** DATASET EXCERPT follows **
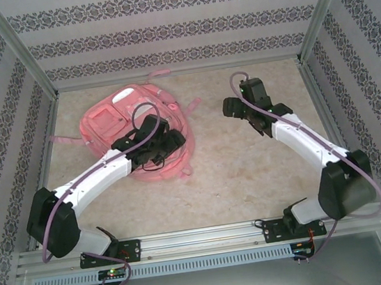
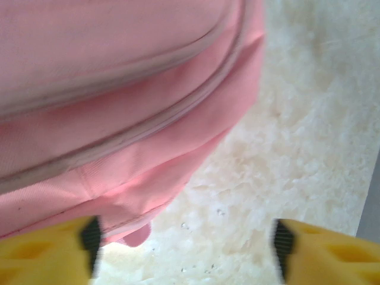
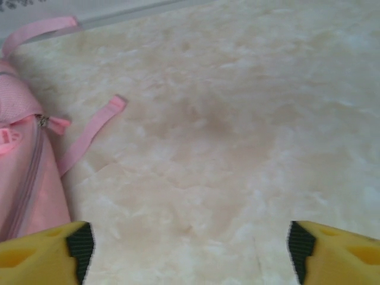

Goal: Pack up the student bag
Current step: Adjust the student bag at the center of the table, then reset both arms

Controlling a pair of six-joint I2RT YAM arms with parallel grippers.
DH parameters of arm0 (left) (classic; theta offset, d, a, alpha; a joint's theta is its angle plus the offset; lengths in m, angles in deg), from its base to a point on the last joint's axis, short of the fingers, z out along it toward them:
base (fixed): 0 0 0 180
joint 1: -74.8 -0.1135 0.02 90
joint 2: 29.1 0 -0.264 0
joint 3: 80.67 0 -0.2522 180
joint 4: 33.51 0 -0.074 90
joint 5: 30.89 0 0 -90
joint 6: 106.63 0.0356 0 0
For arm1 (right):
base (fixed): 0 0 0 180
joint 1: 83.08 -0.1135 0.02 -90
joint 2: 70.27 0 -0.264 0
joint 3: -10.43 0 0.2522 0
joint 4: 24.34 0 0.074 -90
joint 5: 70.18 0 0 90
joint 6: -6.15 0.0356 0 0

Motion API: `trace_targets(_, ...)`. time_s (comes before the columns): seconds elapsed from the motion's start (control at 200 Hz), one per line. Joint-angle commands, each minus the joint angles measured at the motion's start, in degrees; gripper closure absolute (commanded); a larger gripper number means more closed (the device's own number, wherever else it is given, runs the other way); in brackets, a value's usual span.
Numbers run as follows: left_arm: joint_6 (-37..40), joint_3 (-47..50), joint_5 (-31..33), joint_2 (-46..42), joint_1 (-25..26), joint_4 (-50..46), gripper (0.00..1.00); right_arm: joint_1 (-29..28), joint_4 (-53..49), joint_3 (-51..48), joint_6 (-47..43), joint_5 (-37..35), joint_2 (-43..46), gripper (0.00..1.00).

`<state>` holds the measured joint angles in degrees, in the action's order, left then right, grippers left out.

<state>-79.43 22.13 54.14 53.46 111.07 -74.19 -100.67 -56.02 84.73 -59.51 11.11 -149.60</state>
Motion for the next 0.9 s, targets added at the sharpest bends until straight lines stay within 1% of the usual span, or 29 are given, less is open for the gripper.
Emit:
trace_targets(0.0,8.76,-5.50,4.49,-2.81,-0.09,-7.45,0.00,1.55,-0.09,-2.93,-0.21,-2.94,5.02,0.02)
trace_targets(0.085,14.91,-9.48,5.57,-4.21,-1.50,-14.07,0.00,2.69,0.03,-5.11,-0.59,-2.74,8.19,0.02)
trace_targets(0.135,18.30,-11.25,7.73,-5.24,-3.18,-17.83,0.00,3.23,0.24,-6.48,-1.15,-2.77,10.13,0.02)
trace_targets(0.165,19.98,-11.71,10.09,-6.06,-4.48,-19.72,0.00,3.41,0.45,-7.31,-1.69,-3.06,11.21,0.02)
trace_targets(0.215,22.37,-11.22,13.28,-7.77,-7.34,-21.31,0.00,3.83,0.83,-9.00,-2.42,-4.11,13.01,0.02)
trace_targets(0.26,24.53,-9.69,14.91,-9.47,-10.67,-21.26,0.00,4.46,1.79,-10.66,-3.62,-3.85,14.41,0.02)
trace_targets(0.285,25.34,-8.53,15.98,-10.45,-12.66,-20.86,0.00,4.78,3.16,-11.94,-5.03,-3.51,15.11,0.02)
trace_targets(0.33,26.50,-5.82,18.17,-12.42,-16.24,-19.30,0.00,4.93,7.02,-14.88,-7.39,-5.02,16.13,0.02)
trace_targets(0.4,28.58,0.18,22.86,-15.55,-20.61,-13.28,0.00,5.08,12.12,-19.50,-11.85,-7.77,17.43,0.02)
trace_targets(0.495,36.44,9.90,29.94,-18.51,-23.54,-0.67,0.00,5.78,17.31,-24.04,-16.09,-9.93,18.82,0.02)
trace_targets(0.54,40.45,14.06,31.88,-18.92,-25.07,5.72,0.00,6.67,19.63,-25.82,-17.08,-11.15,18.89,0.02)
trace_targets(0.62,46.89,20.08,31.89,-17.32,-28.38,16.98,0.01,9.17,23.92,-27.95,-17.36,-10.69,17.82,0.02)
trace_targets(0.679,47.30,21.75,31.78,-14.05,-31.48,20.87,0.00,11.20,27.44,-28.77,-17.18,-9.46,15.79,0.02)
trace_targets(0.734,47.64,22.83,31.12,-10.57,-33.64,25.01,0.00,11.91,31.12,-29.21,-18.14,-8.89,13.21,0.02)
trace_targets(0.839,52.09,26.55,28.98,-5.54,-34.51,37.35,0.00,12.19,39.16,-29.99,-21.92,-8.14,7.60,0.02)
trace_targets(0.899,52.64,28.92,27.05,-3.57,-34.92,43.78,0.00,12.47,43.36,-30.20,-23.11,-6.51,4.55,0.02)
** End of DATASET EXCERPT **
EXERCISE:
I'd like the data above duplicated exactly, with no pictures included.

ANSWER SPACE:
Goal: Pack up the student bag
Current step: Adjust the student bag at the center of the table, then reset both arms

Controlling a pair of six-joint I2RT YAM arms with parallel grippers.
DH parameters of arm0 (left) (classic; theta offset, d, a, alpha; a joint's theta is its angle plus the offset; lengths in m, angles in deg), from its base to a point on the last joint's axis, short of the fingers, z out along it toward them:
base (fixed): 0 0 0 180
joint 1: -74.8 -0.1135 0.02 90
joint 2: 29.1 0 -0.264 0
joint 3: 80.67 0 -0.2522 180
joint 4: 33.51 0 -0.074 90
joint 5: 30.89 0 0 -90
joint 6: 106.63 0.0356 0 0
For arm1 (right):
base (fixed): 0 0 0 180
joint 1: 83.08 -0.1135 0.02 -90
joint 2: 70.27 0 -0.264 0
joint 3: -10.43 0 0.2522 0
joint 4: 24.34 0 0.074 -90
joint 5: 70.18 0 0 90
joint 6: -6.15 0.0356 0 0

Motion API: `trace_targets(_, ...)`. time_s (comes before the columns): seconds elapsed from the motion's start (control at 200 Hz), one per line. Joint-angle commands, each minus the joint angles measured at the motion's start, in degrees; gripper closure absolute (commanded); a larger gripper number means more closed (the device's own number, wherever else it is given, runs the other way); in brackets, a value's usual span.
Numbers run as follows: left_arm: joint_6 (-37..40), joint_3 (-47..50), joint_5 (-31..33), joint_2 (-46..42), joint_1 (-25..26), joint_4 (-50..46), gripper (0.00..1.00); right_arm: joint_1 (-29..28), joint_4 (-53..49), joint_3 (-51..48), joint_6 (-47..43), joint_5 (-37..35), joint_2 (-43..46), gripper (0.00..1.00).

`<state>` holds the measured joint angles in degrees, in the action's order, left then right, grippers left out.

<state>-79.43 22.13 54.14 53.46 111.07 -74.19 -100.67 -56.02 84.73 -59.51 11.11 -149.60</state>
Motion for the next 0.9 s, targets added at the sharpest bends until straight lines stay within 1% of the usual span, or 29 are given, less is open for the gripper.
Emit:
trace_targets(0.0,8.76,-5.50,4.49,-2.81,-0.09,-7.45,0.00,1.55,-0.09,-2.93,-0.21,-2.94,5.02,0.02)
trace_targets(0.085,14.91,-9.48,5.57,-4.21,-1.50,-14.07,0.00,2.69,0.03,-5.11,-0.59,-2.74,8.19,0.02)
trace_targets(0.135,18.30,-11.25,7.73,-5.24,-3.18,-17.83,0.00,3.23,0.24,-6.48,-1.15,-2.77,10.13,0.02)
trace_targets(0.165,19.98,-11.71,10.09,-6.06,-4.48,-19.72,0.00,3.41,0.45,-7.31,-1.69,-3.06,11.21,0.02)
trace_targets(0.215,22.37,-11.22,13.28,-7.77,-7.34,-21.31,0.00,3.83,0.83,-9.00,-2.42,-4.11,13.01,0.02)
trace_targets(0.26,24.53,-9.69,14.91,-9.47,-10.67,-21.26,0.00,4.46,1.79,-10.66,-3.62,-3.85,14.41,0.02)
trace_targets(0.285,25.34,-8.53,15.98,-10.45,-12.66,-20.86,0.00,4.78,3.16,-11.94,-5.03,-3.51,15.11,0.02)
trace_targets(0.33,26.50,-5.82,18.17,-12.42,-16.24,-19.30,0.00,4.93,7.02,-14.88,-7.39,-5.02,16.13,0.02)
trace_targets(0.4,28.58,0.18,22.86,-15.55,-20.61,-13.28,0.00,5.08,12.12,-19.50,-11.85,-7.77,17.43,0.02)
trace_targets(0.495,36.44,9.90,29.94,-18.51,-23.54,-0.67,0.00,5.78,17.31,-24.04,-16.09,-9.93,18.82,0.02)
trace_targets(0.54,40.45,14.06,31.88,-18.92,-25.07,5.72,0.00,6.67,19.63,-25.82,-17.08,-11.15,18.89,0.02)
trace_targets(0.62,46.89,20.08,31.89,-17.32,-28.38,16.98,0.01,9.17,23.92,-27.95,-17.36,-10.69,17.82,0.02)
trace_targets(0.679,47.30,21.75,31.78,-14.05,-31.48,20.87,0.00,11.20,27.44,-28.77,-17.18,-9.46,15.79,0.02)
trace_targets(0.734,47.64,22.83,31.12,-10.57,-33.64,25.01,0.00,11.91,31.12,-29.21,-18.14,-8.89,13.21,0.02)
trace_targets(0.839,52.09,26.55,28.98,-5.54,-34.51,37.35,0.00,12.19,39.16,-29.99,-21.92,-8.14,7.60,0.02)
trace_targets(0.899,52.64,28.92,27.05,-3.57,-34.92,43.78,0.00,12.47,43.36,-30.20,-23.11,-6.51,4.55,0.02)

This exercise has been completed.